L’invio telematico può essere curato direttamente dal lavoratore sul portale del Ministero o per il tramite di patronati, organizzazioni sindacali, consulenti del lavoro e presso le sedi territoriali dell’Ispettorato nazionale del lavoro, degli enti bilaterali e delle commissioni di certificazione.
In caso di ripensamento, entro 7 giorni dalla data di trasmissione del modulo, è sempre possibile revocare il recesso (le dimissioni o la risoluzione consensuale) con le medesime modalità.
Giova precisare che l’obbligo della procedura di trasmissione telematica (per le dimissioni come per la risoluzione consensuale) non si applica:
- nelle ipotesi previste dall’art. 55, co. 4, D. Lgs. n. 151/2001 (gravidanza, maternità e paternità);
- al lavoro domestico, ai rapporti di lavoro marittimo ed ai dipendenti delle amministrazioni pubbliche;
- nel caso in cui la risoluzione consensuale intervenga in sede protetta (art. 2113, c. 4, c.c.) o avanti alle commissioni di certificazione (art. 76, D.lgs. n. 276/2003);
- in caso di recesso durante il periodo di prova.
Oltre a ciò, per quanto attiene agli adempimenti amministrativi che gravano in capo al datore di lavoro, questi è comunque tenuto a comunicare all’ANPAL la cessazione del rapporto di lavoro, anche nella forma della risoluzione consensuale, entro i 5 giorni successivi dalla data di cessazione del rapporto.
Tale comunicazione obbligatoria per il datore di lavoro rimarrà tuttavia inefficace se non è stata preceduta dalla trasmissione telematica obbligatoria della comunicazione di cessazione del rapporto da parte del lavoratore.
Obblighi di convalida.
Sono soggette a convalida obbligatoria presso l’Ispettorato del lavoro e non alla semplice presentazione telematica, le risoluzioni consensuali presentate:
- dalla lavoratrice durante il periodo di gravidanza;
- dalla lavoratrice o dal lavoratore durante i primi 3 mesi di vita del bambino;
- dalla lavoratrice o dal lavoratore nei primi 3 anni di accoglienza del minore adottato o in affidamento.
L’efficacia della risoluzione del rapporto di lavoro è condizionata a tale convalida obbligatoria.
Si rammenta anche che, a seguito delle misure di contenimento del contagio da COVID-2019 ed al fine di consentire la convalida a distanza delle risoluzioni consensuali effettuate da lavoratrici madri e lavoratori padri, l’Ispettorato del Lavoro ha predisposto una nuova modulistica utilizzabile solo per la dura del periodo emergenziale.

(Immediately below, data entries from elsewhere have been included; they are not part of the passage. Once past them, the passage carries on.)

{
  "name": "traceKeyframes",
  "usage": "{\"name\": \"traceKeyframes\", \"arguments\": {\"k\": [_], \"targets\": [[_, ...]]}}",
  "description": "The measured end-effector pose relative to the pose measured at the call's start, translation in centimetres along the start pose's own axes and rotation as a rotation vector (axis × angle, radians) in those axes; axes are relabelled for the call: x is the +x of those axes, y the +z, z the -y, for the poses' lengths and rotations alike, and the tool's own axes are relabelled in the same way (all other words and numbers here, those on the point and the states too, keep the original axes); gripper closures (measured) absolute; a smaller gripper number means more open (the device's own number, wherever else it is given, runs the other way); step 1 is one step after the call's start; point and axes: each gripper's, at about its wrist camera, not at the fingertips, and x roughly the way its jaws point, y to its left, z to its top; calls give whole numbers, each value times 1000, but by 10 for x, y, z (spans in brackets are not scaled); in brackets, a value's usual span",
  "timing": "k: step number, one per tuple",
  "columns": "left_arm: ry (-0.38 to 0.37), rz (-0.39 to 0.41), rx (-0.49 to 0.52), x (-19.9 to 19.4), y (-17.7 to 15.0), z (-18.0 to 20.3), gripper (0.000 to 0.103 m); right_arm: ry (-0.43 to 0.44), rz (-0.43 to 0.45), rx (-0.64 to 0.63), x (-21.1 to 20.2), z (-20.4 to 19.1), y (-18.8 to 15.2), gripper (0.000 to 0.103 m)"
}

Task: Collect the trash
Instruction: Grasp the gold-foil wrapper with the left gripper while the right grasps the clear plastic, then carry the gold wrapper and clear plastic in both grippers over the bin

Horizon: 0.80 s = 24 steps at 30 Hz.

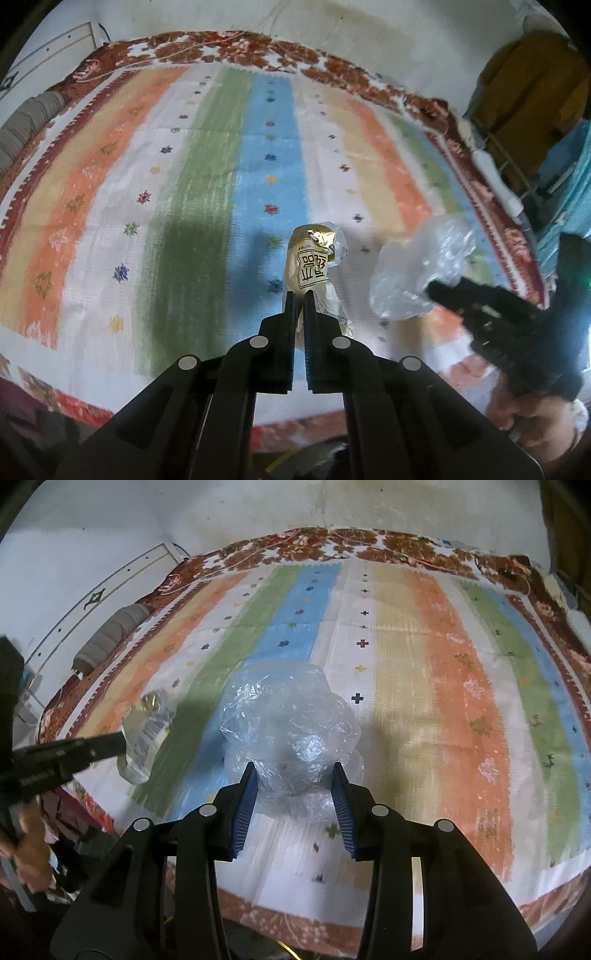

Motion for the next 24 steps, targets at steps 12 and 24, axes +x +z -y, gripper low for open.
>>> {"name": "traceKeyframes", "arguments": {"k": [12,24], "targets": [[-112,25,15,-43,-41,38,100,15,31,6,-57,-13,-46,65],[-112,38,10,-73,-92,46,99,31,30,-2,-91,-29,-95,65]]}}
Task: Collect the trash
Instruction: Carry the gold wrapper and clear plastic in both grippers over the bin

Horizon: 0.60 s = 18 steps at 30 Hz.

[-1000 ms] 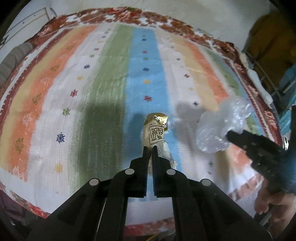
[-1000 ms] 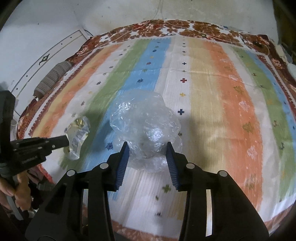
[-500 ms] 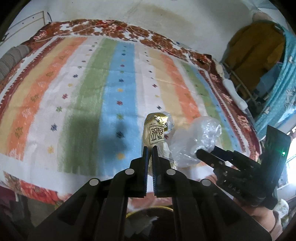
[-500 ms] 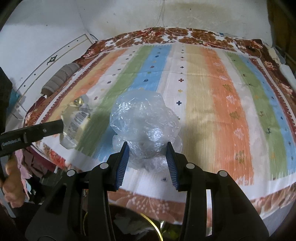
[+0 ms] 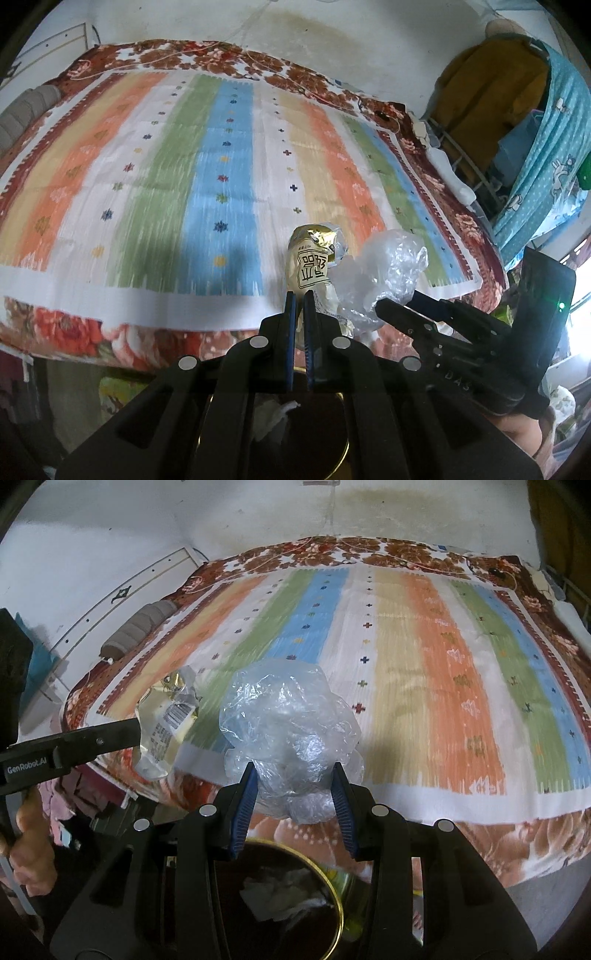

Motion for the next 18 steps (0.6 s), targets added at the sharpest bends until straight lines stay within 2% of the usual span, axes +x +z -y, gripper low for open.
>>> {"name": "traceKeyframes", "arguments": {"k": [7,15,18], "targets": [[4,-20,-2,-6,-31,4,100,11,-31,12,-10,-7,-32,65],[56,-79,37,0,-69,12,100,25,-81,21,-13,-14,-71,65],[71,-95,34,2,-81,12,99,-17,-106,5,-12,-17,-85,65]]}}
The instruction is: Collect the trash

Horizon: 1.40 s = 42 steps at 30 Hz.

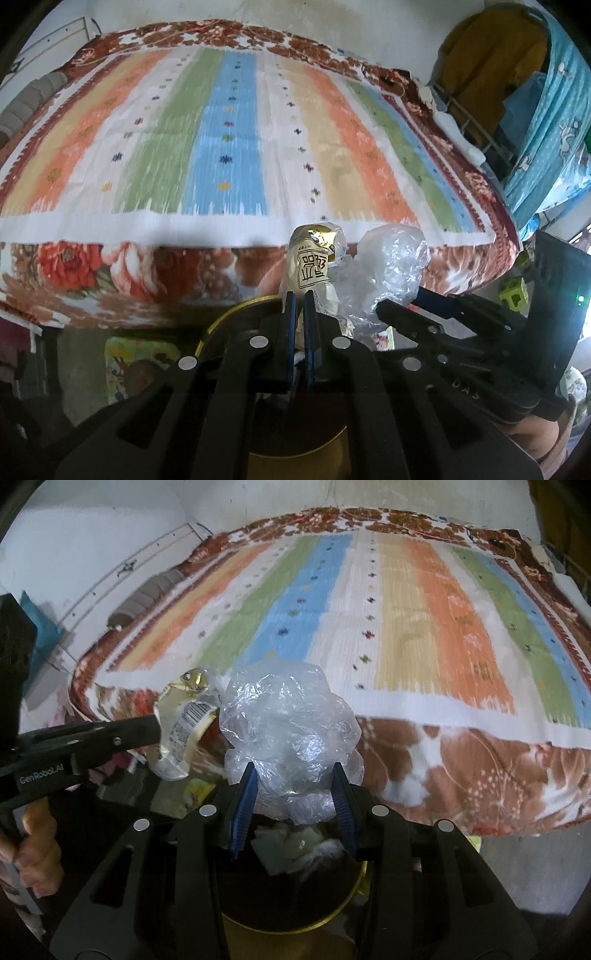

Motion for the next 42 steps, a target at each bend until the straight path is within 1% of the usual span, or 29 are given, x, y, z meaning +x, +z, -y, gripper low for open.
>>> {"name": "traceKeyframes", "arguments": {"k": [1,5,9,13,14,15,16,17,18,20,21,22,24,26,28,31,33,35,38,42], "targets": [[14,-10,-1,2,-5,0,99,-16,-7,-4,2,0,-3,65],[49,-51,-18,11,-20,-2,99,-28,-61,-2,13,-5,-17,65],[87,-94,-34,21,-33,-5,100,-12,-120,31,24,-7,-31,65],[109,-135,-63,30,-44,-10,99,-20,-151,41,30,-7,-39,65],[112,-145,-76,32,-46,-12,99,-20,-158,46,32,-7,-40,63],[112,-157,-93,35,-47,-15,93,-16,-173,52,34,-6,-41,63],[105,-169,-107,38,-49,-17,84,-9,-183,57,36,-4,-41,58],[99,-175,-114,39,-50,-18,79,-7,-187,63,37,-3,-41,51],[99,-173,-116,39,-50,-19,72,-17,-177,64,36,-3,-41,50],[110,-150,-119,35,-48,-20,65,-17,-162,63,32,-3,-40,41],[108,-145,-124,33,-47,-21,59,-11,-159,62,32,-2,-40,40],[99,-139,-134,31,-46,-22,56,-9,-155,58,30,-2,-40,39],[91,-129,-137,27,-46,-23,53,-13,-143,48,26,-1,-41,37],[93,-108,-120,21,-46,-21,48,-6,-121,32,20,-2,-41,33],[81,-87,-103,14,-48,-19,40,-3,-101,25,14,-3,-41,29],[76,-56,-90,4,-55,-20,35,19,-83,23,6,-3,-45,27],[71,-36,-91,-4,-60,-24,32,17,-70,-1,1,-7,-48,27],[61,-28,-92,-10,-65,-28,28,20,-60,-38,-5,-11,-51,20],[71,-7,-67,-18,-74,-27,20,41,-41,-29,-17,-7,-58,16],[38,32,-54,-30,-84,-25,8,69,-6,-21,-33,-7,-71,10]]}}
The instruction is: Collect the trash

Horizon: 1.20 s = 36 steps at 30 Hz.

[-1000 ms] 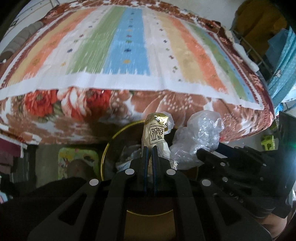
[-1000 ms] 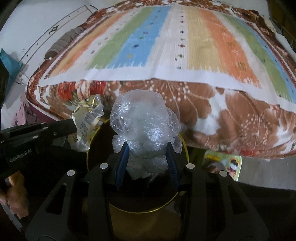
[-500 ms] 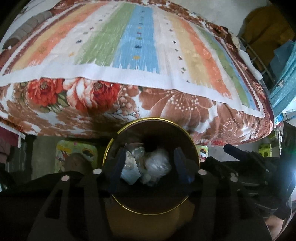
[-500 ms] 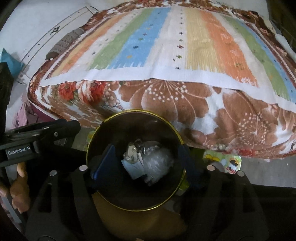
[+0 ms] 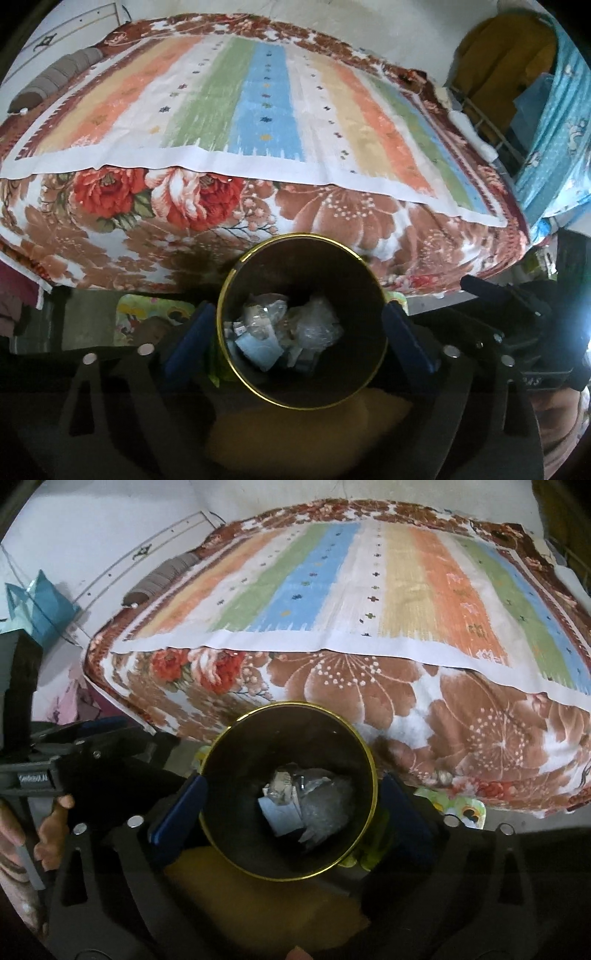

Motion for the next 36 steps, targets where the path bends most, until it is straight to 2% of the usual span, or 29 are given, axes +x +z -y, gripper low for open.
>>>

In questa fase, infatti, il colloquio diretto con il funzionario dell’INL è sostituito da una dichiarazione resa mediante la compilazione e sottoscrizione di tale modulo che deve essere trasmesso al competente Ufficio mediante posta elettronica, unitamente alla copia del documento di riconoscimento e della lettera di dimissioni/risoluzione consensuale datata e firmata.
Preme rammentare anche che la risoluzione consensuale del rapporto di lavoro della lavoratrice in conseguenza del matrimonio è soggetta ad obbligo di convalida che, però, in questo caso si aggiunge al necessario espletamento della procedura di trasmissione telematica.
Va da sé che le risoluzioni consensuali intervenute nel periodo intercorrente dal giorno della richiesta delle pubblicazioni di matrimonio ad un anno dopo la celebrazione delle nozze sono nulle, salvo che sia confermate dalla lavoratrice presso l’Ispettorato territoriale del lavoro entro un mese.
La nullità della risoluzione comporta la permanenza del rapporto di lavoro e il diritto della lavoratrice di richiedere in ogni momento la riammissione in servizio.